Lines containing the string "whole": how many are there below? Answer with the number only.

[Opening Records shown section]

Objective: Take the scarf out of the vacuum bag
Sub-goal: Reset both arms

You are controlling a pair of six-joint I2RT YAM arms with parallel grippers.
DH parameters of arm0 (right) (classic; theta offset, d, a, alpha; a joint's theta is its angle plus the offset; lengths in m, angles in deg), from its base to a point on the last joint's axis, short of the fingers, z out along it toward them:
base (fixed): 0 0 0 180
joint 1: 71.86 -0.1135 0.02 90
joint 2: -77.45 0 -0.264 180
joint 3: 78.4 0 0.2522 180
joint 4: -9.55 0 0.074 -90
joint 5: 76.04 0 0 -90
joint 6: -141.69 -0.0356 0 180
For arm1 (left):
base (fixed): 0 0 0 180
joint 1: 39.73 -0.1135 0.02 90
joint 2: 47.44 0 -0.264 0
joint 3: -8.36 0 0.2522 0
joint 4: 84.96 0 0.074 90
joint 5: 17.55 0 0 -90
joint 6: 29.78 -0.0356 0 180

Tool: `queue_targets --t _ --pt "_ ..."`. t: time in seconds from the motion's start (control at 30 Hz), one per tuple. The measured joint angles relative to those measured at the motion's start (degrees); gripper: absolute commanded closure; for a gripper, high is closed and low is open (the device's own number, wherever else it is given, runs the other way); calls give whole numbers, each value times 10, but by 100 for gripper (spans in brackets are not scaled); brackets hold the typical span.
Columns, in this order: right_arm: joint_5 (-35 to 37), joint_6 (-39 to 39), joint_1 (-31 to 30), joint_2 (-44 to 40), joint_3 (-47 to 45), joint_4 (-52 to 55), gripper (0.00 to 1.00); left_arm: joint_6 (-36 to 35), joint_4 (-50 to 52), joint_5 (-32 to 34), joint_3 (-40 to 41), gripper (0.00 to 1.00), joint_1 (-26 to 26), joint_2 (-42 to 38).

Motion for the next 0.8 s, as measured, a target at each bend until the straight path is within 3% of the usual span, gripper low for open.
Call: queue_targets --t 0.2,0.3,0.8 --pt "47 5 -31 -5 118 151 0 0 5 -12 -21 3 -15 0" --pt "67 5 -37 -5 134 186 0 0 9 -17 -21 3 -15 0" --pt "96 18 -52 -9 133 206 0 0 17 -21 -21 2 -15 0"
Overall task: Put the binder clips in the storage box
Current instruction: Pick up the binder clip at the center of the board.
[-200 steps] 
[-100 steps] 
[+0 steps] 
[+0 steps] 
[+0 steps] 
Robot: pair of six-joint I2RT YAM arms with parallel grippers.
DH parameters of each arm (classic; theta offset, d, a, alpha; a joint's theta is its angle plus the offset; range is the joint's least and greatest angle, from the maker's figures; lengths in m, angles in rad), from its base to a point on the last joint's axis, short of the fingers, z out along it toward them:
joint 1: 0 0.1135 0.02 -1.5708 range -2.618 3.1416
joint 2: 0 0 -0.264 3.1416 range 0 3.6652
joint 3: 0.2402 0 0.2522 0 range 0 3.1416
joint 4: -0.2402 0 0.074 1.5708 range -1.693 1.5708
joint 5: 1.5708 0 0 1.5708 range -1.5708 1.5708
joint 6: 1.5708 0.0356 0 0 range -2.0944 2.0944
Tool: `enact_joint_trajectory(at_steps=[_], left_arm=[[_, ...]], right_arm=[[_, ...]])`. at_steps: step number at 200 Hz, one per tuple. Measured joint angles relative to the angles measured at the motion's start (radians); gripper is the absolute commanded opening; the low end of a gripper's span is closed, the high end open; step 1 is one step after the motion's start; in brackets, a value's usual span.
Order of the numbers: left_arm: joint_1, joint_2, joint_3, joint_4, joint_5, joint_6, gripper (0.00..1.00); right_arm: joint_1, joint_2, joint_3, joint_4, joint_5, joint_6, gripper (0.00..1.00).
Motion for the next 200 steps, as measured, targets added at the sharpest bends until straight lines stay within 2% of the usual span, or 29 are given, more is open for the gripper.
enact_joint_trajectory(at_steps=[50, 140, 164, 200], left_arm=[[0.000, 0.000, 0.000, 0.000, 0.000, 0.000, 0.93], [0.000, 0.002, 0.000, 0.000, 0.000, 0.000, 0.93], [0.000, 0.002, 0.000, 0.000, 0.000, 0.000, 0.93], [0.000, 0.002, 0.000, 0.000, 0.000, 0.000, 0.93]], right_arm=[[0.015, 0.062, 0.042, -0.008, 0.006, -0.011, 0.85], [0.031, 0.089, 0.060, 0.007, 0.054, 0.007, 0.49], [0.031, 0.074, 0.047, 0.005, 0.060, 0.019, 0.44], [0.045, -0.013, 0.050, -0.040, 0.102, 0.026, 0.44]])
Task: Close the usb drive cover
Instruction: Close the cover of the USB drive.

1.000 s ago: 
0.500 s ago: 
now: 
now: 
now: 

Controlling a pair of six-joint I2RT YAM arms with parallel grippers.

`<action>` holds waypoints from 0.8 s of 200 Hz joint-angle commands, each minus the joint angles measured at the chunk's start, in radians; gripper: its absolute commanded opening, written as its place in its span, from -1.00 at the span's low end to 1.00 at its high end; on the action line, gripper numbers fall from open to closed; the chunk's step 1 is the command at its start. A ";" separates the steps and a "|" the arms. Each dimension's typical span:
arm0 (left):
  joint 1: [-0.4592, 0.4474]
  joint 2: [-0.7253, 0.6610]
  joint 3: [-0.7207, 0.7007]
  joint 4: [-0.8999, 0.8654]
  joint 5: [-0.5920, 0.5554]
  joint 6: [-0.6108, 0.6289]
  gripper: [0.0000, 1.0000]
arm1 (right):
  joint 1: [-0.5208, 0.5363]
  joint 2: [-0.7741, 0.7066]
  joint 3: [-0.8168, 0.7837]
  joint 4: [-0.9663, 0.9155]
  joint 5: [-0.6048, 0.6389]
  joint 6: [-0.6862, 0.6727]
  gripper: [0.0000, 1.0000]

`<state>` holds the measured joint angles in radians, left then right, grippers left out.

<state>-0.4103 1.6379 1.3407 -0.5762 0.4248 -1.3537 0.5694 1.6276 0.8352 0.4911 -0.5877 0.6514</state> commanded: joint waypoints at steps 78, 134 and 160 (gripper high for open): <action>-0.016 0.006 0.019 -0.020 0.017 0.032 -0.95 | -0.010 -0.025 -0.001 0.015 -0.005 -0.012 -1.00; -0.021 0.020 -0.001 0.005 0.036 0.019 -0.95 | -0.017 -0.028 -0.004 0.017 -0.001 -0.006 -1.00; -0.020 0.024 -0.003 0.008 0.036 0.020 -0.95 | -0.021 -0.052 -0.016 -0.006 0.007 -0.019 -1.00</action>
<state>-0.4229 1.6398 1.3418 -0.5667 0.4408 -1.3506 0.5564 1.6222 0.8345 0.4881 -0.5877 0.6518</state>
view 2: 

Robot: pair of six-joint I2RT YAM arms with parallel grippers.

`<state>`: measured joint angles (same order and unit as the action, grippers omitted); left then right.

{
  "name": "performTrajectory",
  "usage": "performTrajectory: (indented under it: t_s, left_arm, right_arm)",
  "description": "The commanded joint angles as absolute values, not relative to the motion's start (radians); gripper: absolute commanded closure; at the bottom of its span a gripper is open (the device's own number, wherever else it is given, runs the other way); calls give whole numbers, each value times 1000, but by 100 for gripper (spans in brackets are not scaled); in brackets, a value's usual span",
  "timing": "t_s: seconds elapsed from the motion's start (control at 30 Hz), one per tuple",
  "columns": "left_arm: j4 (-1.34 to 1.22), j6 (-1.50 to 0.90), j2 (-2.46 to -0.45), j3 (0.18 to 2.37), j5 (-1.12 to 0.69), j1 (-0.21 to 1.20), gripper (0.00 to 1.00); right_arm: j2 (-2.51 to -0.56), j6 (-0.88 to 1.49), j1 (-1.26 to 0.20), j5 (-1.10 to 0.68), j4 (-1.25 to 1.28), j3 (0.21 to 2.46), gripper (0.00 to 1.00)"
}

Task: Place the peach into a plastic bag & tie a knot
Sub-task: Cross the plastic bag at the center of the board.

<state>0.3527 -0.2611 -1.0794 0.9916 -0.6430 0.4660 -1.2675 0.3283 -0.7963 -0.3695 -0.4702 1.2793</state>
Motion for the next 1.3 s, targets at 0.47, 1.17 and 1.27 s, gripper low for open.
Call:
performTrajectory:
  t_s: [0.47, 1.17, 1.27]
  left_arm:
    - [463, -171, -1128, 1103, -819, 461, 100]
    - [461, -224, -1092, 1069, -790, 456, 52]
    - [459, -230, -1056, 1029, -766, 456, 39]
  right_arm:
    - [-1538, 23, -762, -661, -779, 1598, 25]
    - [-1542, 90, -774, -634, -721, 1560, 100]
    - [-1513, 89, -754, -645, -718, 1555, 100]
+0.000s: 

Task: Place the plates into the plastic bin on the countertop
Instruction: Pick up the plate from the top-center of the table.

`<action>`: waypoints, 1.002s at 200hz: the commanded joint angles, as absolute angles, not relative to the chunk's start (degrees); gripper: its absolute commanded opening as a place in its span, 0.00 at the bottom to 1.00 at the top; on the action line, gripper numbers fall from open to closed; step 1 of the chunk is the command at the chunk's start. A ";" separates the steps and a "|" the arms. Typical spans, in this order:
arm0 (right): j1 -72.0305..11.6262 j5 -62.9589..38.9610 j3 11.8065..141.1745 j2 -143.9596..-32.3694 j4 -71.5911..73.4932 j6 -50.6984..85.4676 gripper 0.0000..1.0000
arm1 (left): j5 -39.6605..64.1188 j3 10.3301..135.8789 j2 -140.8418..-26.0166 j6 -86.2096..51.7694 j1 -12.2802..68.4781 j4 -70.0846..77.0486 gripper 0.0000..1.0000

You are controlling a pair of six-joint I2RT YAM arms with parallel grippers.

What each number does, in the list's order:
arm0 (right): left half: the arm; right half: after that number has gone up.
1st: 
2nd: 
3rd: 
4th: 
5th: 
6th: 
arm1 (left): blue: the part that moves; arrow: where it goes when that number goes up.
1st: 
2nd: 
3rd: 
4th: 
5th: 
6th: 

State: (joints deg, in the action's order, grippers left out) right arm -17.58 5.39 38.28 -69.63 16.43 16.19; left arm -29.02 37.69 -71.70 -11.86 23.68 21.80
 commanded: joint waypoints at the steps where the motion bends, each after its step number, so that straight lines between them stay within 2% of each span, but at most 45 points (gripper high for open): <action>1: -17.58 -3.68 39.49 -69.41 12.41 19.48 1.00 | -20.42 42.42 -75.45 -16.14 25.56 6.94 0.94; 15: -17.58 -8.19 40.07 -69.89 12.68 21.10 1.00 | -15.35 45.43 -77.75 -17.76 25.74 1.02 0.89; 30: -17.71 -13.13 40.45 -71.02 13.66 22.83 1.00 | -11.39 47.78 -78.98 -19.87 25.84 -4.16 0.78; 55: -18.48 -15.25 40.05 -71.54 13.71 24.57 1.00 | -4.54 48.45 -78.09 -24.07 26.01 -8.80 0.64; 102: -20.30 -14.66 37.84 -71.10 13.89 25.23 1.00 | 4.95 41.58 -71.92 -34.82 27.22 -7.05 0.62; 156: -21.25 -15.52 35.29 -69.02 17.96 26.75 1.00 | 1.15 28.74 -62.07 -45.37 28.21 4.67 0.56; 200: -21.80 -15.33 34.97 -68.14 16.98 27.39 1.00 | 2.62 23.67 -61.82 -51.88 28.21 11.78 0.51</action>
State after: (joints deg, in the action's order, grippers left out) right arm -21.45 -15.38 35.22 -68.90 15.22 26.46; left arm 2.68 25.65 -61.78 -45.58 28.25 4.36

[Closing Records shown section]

Written answer :: 2